--- Problem requirements ---
Copy each line of the entries beneath that contains the word "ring".

--- Data for processing ---
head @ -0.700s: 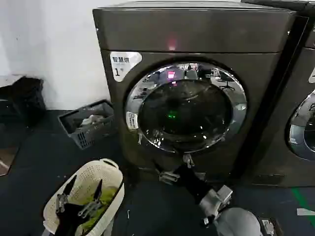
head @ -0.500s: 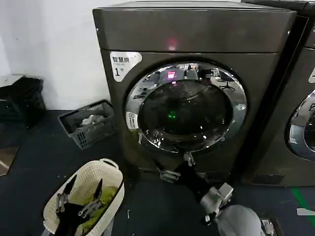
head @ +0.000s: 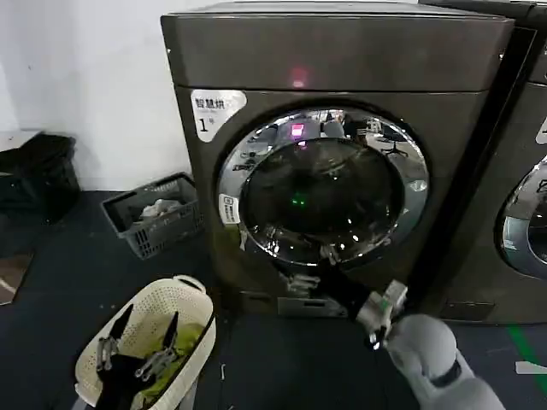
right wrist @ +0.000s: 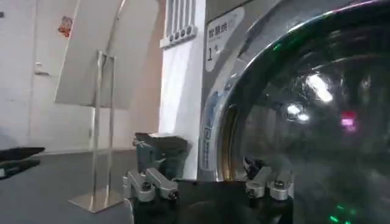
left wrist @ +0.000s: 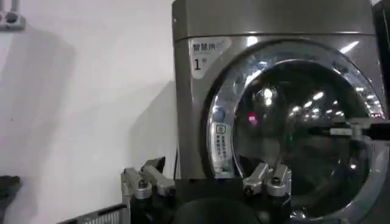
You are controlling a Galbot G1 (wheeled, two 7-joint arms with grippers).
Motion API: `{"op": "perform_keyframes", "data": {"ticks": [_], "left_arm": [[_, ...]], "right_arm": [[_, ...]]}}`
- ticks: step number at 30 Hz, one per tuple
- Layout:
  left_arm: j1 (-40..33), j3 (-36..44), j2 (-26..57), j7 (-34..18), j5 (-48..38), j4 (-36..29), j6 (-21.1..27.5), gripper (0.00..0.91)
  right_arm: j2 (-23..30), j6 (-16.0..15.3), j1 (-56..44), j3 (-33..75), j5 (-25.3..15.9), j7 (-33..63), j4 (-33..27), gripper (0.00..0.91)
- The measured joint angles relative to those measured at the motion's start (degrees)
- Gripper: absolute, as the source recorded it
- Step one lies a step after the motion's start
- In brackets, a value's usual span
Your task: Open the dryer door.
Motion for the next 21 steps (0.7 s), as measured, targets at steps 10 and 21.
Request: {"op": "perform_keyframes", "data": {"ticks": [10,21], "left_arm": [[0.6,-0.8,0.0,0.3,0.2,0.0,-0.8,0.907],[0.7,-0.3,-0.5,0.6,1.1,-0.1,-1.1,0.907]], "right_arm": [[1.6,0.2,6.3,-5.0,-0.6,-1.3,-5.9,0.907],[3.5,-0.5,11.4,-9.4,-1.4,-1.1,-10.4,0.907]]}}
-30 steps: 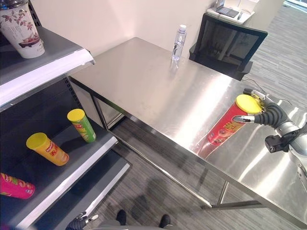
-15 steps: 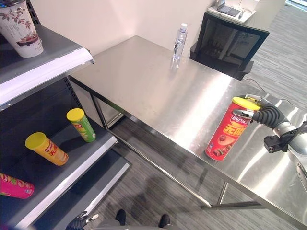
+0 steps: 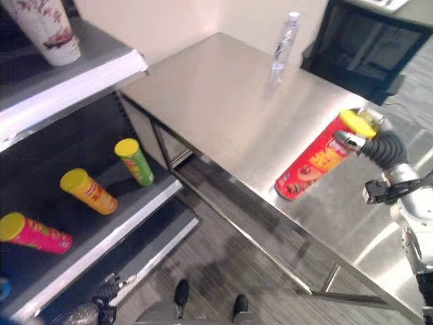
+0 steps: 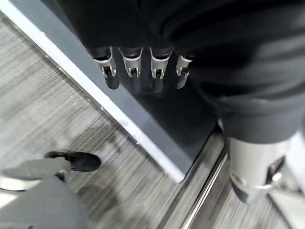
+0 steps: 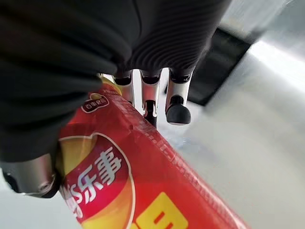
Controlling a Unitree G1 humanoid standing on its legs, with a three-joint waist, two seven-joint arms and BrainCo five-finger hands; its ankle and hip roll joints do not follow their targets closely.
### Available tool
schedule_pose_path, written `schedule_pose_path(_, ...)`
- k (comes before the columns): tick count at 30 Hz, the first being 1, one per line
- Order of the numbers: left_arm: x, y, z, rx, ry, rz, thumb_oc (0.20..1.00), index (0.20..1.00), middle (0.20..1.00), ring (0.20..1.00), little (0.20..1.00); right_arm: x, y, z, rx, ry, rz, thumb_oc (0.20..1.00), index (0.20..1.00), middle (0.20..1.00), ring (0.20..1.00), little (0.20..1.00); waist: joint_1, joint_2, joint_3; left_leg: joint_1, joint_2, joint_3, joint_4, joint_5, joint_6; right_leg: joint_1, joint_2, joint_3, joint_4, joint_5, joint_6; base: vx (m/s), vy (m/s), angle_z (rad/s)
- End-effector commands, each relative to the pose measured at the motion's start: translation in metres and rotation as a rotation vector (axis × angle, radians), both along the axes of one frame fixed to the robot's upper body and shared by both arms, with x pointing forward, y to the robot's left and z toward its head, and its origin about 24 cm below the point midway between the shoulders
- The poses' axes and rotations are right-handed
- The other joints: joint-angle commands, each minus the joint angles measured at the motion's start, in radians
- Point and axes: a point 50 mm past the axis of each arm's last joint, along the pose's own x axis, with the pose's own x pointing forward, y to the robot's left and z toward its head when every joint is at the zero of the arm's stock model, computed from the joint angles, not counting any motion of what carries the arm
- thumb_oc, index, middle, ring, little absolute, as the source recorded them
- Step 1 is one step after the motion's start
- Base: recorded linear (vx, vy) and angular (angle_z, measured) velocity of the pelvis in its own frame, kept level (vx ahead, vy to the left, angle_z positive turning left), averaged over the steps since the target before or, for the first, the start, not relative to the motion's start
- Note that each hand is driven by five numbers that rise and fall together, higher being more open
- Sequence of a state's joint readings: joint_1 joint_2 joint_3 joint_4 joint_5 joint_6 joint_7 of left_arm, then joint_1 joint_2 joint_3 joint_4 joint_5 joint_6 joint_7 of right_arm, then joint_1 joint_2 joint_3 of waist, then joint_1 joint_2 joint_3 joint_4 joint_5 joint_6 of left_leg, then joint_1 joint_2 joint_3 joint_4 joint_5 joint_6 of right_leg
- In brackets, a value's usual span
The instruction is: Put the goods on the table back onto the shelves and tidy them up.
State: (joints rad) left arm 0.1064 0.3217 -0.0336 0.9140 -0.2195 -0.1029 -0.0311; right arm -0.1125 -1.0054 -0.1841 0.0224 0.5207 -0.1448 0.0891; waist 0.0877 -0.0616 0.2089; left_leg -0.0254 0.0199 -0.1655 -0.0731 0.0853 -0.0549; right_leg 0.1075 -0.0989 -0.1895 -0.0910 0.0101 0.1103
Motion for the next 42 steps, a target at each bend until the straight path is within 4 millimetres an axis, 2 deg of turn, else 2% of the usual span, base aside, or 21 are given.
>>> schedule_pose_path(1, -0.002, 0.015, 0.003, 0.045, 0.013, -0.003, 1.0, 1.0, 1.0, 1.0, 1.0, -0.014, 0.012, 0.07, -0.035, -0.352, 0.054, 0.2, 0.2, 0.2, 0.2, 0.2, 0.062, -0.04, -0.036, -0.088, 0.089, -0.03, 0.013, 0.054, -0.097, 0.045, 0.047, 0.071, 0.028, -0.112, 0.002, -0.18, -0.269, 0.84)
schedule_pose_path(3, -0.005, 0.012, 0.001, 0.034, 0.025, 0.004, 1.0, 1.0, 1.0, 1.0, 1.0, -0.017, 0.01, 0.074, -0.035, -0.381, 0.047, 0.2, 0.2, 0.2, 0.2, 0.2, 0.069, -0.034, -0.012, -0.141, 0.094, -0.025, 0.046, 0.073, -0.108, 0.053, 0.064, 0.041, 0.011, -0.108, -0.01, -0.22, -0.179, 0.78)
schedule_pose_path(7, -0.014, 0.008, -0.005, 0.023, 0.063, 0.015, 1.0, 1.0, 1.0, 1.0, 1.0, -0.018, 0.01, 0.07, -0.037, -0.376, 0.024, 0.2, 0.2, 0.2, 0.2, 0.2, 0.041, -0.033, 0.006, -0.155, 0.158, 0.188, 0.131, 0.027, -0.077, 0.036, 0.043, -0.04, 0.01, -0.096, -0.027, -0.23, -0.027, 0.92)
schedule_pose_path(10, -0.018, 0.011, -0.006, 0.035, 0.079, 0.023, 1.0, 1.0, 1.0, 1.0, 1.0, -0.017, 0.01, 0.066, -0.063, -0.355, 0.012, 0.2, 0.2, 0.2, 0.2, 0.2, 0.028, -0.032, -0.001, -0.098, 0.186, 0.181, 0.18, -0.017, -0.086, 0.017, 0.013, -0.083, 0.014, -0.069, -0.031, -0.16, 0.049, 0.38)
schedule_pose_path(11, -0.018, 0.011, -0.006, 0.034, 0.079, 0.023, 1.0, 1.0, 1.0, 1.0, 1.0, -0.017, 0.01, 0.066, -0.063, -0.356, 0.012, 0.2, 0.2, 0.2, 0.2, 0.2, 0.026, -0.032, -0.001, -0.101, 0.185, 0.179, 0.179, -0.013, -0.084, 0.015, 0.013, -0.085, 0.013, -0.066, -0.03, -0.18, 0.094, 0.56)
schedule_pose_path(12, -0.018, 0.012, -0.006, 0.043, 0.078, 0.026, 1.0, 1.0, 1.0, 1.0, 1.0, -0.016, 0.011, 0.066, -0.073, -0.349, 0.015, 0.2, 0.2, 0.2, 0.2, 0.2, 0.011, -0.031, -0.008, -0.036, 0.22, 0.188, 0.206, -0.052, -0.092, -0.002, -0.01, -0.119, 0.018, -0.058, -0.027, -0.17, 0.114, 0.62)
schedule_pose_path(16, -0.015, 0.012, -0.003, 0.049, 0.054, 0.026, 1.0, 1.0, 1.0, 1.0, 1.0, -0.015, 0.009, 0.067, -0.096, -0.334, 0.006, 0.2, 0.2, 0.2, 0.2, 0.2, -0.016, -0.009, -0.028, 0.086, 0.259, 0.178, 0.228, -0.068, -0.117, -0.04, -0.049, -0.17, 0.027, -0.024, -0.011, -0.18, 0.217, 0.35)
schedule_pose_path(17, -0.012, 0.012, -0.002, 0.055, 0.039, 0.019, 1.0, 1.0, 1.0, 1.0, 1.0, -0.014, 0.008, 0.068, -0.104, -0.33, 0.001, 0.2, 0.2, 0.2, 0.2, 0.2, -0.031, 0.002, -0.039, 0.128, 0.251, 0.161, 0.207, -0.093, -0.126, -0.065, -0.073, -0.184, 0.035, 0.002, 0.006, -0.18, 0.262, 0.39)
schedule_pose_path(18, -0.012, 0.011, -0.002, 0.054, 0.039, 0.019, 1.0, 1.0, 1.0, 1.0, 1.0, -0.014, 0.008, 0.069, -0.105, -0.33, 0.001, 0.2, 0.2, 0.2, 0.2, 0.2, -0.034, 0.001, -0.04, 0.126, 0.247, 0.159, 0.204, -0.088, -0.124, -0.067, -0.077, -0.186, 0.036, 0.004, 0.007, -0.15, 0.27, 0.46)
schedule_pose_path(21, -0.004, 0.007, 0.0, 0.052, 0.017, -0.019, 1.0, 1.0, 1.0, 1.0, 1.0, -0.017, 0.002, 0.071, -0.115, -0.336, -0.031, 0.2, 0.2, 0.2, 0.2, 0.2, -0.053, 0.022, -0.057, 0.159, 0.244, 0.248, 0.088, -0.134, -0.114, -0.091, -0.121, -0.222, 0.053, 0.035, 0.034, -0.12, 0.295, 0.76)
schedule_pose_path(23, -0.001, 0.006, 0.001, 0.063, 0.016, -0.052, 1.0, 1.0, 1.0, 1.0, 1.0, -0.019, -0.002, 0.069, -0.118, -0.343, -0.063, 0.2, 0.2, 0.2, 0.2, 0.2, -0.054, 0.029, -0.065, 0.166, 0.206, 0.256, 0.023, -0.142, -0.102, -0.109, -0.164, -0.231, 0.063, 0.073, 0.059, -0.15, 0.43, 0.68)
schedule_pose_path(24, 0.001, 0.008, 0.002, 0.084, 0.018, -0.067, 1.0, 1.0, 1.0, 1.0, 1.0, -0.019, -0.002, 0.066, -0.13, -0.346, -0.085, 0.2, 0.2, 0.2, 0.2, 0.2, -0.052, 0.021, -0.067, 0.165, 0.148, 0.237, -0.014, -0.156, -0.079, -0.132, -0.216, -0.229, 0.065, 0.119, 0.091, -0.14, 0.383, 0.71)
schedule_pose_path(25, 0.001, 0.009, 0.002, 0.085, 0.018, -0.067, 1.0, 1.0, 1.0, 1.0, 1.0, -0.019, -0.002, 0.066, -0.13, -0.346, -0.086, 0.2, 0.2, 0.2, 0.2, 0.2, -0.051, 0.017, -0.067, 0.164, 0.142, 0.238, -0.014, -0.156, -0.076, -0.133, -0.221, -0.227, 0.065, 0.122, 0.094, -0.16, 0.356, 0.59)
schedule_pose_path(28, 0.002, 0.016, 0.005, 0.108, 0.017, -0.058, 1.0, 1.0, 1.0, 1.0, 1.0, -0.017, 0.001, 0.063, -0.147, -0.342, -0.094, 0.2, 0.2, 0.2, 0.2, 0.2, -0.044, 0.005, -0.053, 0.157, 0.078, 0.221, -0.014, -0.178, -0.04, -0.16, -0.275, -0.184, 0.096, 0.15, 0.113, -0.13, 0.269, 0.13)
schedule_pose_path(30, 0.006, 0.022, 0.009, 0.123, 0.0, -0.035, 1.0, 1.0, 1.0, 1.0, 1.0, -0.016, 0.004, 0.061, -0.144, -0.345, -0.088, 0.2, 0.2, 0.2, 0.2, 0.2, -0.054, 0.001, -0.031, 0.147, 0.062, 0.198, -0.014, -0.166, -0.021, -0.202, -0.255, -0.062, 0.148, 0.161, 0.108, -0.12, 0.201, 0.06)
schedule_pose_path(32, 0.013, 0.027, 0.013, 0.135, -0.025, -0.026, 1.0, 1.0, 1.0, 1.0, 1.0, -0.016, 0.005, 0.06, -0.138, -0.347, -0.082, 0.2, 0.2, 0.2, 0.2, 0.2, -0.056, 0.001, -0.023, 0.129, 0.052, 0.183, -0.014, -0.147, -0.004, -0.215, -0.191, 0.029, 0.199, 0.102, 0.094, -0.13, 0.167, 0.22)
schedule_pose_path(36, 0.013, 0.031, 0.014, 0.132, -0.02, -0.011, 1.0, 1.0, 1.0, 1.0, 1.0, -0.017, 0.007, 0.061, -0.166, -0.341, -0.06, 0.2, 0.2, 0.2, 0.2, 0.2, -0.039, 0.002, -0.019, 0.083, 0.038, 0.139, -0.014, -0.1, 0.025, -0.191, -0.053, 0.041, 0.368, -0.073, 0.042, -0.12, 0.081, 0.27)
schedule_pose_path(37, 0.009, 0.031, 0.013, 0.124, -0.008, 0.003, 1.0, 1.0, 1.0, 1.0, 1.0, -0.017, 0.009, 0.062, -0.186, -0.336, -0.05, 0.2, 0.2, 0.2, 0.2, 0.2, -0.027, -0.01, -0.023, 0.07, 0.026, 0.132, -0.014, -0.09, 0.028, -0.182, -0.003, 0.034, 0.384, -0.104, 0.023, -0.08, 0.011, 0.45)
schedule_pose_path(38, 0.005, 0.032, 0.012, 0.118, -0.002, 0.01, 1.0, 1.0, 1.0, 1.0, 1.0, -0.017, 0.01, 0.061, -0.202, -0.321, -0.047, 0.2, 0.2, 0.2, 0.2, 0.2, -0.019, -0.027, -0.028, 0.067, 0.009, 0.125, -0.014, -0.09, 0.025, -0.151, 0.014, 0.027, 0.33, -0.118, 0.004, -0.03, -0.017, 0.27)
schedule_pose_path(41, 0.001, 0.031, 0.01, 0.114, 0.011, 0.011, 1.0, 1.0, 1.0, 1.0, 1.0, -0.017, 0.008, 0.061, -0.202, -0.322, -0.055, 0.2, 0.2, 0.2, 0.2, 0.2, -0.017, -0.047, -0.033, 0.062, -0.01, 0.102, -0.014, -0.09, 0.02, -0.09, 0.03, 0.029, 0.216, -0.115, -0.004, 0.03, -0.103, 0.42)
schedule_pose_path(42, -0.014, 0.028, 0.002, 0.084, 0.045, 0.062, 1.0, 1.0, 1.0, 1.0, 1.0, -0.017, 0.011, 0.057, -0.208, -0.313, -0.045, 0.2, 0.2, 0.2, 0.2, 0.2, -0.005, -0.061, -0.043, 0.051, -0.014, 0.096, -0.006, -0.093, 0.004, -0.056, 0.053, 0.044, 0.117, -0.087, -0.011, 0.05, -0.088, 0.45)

--- Result of this exercise ---
- Order of the numbers: left_arm: x, y, z, rx, ry, rz, thumb_oc (0.20..1.00), index (0.20..1.00), middle (0.20..1.00), ring (0.20..1.00), little (0.20..1.00); right_arm: x, y, z, rx, ry, rz, thumb_oc (0.20..1.00), index (0.20..1.00), middle (0.20..1.00), ring (0.20..1.00), little (0.20..1.00); waist: joint_1, joint_2, joint_3; left_leg: joint_1, joint_2, joint_3, joint_4, joint_5, joint_6; right_leg: joint_1, joint_2, joint_3, joint_4, joint_5, joint_6; base: vx (m/s), vy (m/s), angle_z (rad/s)
- thumb_oc, index, middle, ring, little absolute, as the source recorded them

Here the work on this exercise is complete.